Etymologie du mot Barbieux


Le nom Barbieux représente une forme régionale au nord de la France de Barbier et procède de barbeor > babeur > barbeux > Barbieux, d'après la prononciation locale.
Ce sont 1 723 personnes qui portent le nom de Barbieux aujourd'hui en France. Ce patronyme est essentiellement retrouvé en Flandre.
Les noms proches sont Barbieu, Barbyeu, Barbyeux, Barbieur et Desbarbieux.
Ce terme désigne un nom de métier. L'auteur de ce site qui porte le nom prédestiné de Desbarbieux, a retrouvé une origine située entre le barbier et le chirurgien.



L'origine du nom de Barbieux pour le parc du même nom proviendrait d'une famille de fermiers de cette région. On retrouve une cense à cet endroit particulièrement élevé. Les Barbieux cultivaient des terres à l'endroit de l'actuel Boulevard Lacordaire, là où se se trouvent les grands réservoirs du Huchon (château d'eau). Ce lieu porta plus tard le nom de hameau de Barbieux.



C'est le nom le plus répandu à Douchy. Deux familles coexistent au XVIIIe siècle. L'une est issue d'Antoine Barbieux, un fermier originaire de Cagnoncles. Les autres Barbieux semblent issus d'un ancêtre commun au début du XVIIe siècle. On trouve plusieurs Barbieux dans les comptes de massarderie. Elle est composée au XVIIIe siècle essentiellement de manouvriers et journaliers ainsi que de quelques tisserands. Au moins cent soixante dix Barbieux ont existé à Douchy au XVIIIe siècle.
A noter la mention de deux mariages dans une liste conservée aux Archives Départementales du Nord (ADN J1301-4) : 1) Martin Barbieux et Marguerite Prouveur le 6 novembre 1674 (ou 1694 ?) 2) Georges Barbieux et Marguerite Decambray le 4 juin 1686

Signature de Louis Barbieux en 1707 (comptes de massarderie)
Signature de Michel Barbieux en 1707 (comptes de massarderie)

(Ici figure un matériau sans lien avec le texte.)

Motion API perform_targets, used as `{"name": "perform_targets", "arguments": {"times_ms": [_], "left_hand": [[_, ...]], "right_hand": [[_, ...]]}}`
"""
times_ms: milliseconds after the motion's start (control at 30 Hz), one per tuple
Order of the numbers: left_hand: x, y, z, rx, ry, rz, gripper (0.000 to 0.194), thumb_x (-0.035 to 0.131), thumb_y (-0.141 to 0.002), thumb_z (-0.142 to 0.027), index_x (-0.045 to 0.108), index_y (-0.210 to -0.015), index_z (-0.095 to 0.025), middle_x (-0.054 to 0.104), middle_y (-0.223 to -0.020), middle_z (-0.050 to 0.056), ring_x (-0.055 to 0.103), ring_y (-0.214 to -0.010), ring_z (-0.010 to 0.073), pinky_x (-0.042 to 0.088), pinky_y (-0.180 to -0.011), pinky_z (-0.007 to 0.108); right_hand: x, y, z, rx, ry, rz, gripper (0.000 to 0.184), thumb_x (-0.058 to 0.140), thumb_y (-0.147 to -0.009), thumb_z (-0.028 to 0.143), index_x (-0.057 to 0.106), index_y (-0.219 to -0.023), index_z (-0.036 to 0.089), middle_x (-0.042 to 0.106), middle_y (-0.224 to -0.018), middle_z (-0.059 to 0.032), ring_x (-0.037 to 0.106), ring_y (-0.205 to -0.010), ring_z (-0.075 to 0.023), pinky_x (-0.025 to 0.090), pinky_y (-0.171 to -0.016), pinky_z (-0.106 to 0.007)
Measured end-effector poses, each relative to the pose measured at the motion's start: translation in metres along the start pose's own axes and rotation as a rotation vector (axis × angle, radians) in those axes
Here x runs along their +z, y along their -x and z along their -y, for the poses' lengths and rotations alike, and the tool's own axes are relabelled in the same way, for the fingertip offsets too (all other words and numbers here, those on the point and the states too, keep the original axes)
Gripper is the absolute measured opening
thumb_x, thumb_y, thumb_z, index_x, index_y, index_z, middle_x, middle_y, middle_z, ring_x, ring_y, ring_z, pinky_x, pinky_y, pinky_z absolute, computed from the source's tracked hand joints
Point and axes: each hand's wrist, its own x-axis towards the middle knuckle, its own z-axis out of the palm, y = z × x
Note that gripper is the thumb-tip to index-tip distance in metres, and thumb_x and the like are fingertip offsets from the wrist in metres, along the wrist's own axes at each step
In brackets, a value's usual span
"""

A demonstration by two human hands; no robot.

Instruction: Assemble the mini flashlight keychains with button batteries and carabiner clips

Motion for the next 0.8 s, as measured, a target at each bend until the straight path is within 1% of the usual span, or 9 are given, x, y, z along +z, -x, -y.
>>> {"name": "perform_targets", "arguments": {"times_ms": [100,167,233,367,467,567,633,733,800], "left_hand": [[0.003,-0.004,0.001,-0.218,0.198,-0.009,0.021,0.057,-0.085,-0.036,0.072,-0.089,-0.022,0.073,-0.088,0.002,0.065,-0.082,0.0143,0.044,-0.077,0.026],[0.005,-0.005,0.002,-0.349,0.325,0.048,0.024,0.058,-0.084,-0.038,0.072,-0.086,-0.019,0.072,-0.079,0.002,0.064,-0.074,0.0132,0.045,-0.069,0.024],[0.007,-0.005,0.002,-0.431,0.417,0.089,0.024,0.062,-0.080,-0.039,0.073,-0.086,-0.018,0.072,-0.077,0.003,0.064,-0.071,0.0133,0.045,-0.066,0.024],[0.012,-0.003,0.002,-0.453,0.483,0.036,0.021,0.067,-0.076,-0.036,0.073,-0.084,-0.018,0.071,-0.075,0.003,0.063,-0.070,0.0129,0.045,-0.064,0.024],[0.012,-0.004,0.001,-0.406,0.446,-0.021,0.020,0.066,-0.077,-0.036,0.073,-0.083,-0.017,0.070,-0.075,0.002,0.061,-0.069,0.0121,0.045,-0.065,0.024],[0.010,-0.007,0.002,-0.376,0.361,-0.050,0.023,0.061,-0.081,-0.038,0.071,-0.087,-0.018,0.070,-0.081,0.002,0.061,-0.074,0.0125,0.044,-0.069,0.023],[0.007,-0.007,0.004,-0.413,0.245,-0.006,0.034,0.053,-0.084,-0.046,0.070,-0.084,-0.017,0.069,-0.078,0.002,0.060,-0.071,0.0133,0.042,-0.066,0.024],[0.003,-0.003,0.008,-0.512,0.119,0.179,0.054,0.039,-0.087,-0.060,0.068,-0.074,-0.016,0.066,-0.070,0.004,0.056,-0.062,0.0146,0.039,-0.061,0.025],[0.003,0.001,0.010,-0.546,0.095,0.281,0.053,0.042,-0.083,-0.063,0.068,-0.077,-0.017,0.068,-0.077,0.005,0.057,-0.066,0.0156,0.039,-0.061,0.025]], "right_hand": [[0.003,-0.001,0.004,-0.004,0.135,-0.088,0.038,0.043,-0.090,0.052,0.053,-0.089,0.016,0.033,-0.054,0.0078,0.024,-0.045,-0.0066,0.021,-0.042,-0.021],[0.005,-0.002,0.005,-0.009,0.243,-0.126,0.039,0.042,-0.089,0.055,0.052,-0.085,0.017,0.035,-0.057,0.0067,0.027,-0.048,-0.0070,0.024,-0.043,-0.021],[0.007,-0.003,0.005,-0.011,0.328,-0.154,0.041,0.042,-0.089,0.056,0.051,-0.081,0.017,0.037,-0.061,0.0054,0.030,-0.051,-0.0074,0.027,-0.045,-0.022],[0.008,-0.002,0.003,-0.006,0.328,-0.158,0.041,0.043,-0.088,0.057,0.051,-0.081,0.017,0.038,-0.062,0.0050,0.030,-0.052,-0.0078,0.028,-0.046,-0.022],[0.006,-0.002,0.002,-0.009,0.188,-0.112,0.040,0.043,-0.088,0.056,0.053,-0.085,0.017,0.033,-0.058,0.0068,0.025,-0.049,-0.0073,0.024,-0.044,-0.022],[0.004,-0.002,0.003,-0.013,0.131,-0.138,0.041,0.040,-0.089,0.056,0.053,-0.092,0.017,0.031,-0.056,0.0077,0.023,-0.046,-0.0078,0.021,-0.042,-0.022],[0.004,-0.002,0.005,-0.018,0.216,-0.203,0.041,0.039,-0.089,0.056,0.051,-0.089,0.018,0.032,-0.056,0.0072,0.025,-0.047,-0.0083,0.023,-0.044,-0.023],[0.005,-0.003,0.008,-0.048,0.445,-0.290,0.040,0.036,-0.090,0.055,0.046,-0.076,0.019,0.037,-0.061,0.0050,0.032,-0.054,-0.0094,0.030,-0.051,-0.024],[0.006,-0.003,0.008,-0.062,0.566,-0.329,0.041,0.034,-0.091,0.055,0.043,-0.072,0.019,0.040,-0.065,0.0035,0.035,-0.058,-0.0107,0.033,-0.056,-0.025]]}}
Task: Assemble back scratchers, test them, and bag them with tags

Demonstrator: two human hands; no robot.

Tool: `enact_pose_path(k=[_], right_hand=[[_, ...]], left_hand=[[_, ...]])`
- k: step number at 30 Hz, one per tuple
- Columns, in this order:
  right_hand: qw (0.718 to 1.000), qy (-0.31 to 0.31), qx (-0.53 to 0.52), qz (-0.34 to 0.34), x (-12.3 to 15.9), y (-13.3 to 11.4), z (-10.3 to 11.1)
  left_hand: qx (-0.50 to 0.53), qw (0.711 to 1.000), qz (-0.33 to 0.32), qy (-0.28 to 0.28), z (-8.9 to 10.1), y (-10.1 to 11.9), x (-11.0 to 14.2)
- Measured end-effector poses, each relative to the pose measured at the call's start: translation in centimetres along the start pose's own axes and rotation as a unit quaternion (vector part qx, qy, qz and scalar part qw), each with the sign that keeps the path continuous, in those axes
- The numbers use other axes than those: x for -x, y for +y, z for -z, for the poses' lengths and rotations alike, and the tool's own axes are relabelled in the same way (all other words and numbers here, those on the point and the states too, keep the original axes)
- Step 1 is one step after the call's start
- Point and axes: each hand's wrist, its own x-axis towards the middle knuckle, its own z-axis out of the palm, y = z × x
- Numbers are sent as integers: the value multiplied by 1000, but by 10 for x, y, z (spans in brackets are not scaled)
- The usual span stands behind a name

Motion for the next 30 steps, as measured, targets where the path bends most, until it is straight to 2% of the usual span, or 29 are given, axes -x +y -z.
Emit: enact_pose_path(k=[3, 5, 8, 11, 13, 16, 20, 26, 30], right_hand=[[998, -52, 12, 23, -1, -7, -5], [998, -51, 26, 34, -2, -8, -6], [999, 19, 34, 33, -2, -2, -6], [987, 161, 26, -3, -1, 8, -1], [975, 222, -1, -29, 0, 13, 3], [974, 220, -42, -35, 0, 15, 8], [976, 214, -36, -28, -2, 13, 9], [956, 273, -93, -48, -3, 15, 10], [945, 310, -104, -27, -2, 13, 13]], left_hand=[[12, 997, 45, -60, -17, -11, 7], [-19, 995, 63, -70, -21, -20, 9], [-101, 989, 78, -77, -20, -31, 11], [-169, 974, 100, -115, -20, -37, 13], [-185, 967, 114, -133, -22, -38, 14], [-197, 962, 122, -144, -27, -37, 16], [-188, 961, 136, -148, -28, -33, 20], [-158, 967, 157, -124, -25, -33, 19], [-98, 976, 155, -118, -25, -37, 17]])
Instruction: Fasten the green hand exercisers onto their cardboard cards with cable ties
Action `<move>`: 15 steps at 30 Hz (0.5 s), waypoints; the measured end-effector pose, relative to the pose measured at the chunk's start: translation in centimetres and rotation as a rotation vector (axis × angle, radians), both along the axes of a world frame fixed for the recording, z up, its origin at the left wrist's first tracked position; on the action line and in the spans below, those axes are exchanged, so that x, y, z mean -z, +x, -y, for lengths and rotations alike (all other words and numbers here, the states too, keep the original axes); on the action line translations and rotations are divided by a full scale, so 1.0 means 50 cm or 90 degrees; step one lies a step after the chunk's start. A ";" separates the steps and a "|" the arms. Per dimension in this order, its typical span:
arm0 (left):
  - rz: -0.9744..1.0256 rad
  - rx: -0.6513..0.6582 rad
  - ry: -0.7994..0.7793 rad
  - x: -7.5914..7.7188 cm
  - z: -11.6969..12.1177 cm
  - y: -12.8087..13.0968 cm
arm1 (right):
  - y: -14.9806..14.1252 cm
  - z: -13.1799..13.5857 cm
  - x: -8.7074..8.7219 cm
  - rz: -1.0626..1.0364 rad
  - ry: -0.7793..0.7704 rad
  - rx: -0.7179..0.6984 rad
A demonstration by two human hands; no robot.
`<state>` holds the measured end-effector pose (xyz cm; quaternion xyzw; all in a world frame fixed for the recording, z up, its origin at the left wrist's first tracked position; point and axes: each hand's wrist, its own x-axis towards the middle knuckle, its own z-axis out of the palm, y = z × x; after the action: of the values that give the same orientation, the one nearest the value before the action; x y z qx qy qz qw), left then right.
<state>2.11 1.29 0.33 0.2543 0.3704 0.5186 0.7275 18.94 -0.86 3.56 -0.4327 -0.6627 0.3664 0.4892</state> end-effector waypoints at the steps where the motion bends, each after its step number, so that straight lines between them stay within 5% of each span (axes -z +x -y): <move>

Le pavillon du Nord lors de l'Exposition du Progrès Social installée dans le parc Barbieux en 1939



Le pavillon du Nord sera le dernier bâtiment de l'Exposition du Progrès Social a être démoli. Pendant un temps il fut envisagé de le conserver.

Martine au Bol d'Air

Dans la collection Farandole aux éditions Casterman, la série des albums de Martine est très célèbre. Martine est née en 1954, fruit de la collaboration de Gilbert Delahaye, pour les textes et de Marcel Marlier pour les dessins. Ses aventures, déclinées en 60 titres, ont été éditées à 100 millions d'exemplaires et traduites en une trentaine de langues. On sait qu'Hergé, pour ses bandes dessinés de Tintin, utilisait une documentation importante. On devine le même souci de réalisme avec la reproduction de sites réels dans les albums de la série Martine. Martine même si elle habite la plupart du temps à la campagne, dans un petit village qui n'a rien d'un village du Nord, se retrouve quand même souvent dans des paysages de cette région. Les gares sont des monuments septentrionaux, certains quartiers sont ceux de la ville de Lille et mêmes les parcs sont ceux du Nord. Le père de Martine, Marcel Marlier est né à Mouscron (Herseaux) en 1930 à quelques kilomètres du parc Barbieux qu'il connaissait forcément.
Ce n'est donc guère étonnant que le parc qui est reproduit sur la dernière page de  " Martine au parc ", n'est autre que le Parc Barbieux de Roubaix. On y découvre le restaurant du Bol d'air avec sa terrasse et les embarcations tel qu'il était dans les années 60, les arbres sont identiques à ceux que l'on retrouve sur les documents de l'époque. La première édition de " Martine au parc " date de 1967.

  
A la page 5 Martine et ses amis escaladent la grande cascade du parc Barbieux, à la page 6 on évoque une course de tricycles autour du kiosque à musique et à la page 7 Martine est sur un rocher.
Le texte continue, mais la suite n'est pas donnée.